- Data provided

◆ ◆ ◆ ◆ ◆

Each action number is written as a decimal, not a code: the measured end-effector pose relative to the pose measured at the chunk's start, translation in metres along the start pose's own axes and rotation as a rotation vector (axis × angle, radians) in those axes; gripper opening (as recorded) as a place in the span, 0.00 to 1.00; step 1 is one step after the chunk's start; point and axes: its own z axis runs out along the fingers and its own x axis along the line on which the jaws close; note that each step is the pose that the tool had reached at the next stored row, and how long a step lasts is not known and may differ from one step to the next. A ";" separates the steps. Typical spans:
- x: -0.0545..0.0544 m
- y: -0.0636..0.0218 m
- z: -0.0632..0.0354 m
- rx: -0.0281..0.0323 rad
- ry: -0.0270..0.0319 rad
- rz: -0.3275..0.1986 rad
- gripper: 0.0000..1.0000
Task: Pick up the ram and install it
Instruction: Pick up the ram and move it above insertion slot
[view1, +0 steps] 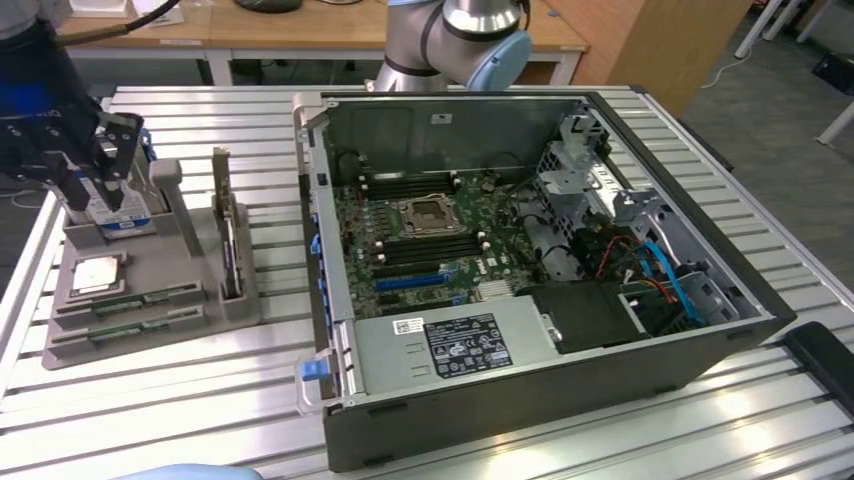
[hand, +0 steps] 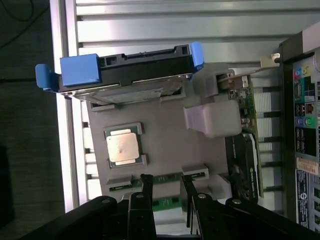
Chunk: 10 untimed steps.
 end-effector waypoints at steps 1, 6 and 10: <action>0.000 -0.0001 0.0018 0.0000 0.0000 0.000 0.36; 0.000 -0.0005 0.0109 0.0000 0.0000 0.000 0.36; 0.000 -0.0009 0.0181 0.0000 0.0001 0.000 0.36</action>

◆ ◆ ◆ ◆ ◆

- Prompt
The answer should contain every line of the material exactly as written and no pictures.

- Reply
Each action number is written as a decimal, not a code: the measured end-effector pose relative to the pose measured at the chunk's start, translation in metres along the start pose's own axes and rotation as a rotation vector (axis × angle, radians) in those axes; gripper opening (as recorded) as a place in the span, 0.00 to 1.00; step 1 is one step after the chunk's start; point and axes: its own z axis runs out along the fingers and its own x axis along the line on which the jaws close; note that each step is the pose that the tool had reached at the next stored row, and how long a step lasts is not known and may differ from one step to the next. A ";" separates the steps. Typical spans:
- x: -0.0545..0.0544 m
- y: -0.0636..0.0218 m
- z: -0.0632..0.0354 m
- rx: -0.0281..0.0323 rad
- ry: -0.0270..0.0319 rad
- rz: -0.3275..0.1986 rad
- gripper: 0.0000..1.0000
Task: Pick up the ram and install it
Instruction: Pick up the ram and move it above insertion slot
[view1, +0 steps] 
[hand, +0 steps] 
Chunk: 10 untimed steps.
 end-effector waypoints at steps 1, 6 and 10: <action>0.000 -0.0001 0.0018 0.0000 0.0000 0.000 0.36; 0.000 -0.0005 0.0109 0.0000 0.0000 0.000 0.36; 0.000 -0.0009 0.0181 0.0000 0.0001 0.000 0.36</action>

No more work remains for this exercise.